— What the task asks —
Return, word for word, the lines of the listing below from the one with "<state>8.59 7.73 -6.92" through the one with "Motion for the", and no other lines.
*** Opening Given material ***
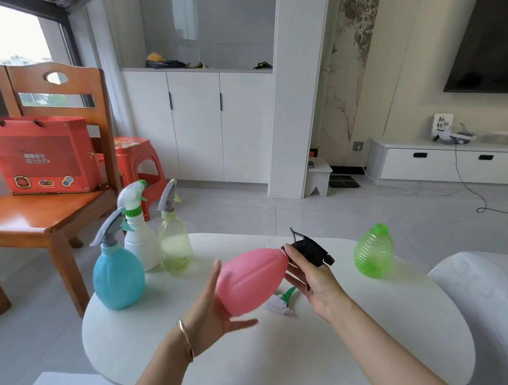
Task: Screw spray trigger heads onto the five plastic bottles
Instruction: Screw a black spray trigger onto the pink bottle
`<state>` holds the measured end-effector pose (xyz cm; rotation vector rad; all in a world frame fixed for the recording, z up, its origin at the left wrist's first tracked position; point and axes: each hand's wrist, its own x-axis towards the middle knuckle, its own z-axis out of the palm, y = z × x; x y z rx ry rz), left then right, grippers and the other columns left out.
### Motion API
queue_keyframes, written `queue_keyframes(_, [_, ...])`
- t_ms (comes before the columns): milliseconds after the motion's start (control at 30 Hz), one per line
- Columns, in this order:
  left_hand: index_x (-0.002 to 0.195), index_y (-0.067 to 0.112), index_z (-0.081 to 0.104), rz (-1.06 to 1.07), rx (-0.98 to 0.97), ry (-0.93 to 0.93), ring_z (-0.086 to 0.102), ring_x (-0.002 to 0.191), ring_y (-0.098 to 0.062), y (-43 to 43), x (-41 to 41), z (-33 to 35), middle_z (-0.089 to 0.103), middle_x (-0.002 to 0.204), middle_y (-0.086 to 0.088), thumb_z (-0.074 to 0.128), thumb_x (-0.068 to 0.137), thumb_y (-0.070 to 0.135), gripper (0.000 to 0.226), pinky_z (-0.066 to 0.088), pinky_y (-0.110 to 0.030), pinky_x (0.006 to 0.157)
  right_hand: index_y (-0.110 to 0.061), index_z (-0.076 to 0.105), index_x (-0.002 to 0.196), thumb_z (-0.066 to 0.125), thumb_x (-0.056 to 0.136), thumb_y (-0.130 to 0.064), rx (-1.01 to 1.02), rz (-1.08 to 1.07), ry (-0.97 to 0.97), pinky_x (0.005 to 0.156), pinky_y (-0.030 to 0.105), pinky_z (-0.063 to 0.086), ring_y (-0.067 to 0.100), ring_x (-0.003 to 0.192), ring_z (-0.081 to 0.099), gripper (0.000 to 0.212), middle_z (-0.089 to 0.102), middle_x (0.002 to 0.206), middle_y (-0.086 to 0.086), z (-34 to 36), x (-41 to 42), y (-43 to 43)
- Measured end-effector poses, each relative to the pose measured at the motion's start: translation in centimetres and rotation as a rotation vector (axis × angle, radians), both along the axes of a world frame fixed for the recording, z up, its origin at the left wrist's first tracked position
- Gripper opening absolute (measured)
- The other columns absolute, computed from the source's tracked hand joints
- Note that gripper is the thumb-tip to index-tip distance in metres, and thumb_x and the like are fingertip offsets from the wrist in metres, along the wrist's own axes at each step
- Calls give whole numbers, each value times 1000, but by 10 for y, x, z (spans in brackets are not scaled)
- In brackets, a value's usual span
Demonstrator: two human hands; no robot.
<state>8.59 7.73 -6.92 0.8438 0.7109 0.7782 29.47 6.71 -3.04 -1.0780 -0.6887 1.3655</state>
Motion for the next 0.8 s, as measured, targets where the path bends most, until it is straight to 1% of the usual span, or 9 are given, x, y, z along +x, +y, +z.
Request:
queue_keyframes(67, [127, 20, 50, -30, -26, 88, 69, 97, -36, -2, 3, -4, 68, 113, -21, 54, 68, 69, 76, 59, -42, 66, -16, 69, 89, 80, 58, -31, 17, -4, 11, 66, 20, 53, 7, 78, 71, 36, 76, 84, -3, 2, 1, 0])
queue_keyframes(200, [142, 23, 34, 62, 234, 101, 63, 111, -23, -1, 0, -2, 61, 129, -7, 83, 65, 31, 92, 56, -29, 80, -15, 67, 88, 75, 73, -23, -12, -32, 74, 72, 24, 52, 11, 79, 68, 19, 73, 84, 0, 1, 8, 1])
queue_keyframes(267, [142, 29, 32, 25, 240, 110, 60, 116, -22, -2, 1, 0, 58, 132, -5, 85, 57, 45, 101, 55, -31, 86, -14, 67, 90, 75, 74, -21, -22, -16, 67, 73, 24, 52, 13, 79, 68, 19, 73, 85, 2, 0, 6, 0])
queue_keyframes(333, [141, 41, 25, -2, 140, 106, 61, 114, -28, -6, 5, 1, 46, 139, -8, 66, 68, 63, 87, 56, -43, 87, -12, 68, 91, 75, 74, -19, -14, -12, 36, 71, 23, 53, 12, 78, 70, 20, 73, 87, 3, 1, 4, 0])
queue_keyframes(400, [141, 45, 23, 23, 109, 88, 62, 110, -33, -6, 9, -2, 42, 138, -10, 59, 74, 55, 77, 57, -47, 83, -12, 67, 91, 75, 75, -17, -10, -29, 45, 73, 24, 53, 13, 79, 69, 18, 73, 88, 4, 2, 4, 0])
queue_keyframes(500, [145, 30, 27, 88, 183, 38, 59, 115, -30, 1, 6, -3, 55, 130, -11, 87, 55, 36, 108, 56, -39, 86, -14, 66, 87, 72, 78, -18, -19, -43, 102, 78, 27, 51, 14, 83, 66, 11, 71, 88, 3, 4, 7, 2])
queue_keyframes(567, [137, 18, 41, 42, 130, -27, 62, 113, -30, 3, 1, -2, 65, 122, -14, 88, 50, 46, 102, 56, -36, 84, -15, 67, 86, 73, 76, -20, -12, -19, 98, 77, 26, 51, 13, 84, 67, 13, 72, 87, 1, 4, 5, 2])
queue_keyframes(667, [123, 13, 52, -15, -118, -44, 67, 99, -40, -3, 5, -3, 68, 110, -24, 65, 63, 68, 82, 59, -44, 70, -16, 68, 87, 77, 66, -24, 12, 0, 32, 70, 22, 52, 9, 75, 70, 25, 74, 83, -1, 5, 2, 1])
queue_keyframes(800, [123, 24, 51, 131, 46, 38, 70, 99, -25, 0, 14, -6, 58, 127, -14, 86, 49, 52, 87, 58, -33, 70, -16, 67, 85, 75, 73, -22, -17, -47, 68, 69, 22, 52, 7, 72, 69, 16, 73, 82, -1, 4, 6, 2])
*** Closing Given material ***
— Answer section —
<state>8.59 7.73 -6.92 0.8438 0.7109 0.7782 29.47 6.71 -3.04 -1.0780 -0.6887 1.3655</state>
Motion for the next 0.8 s, as measured, targets where the path bends most, until it is straight to 1% of the usual span, or 9 are given, x, y, z along +x, +y, +z.

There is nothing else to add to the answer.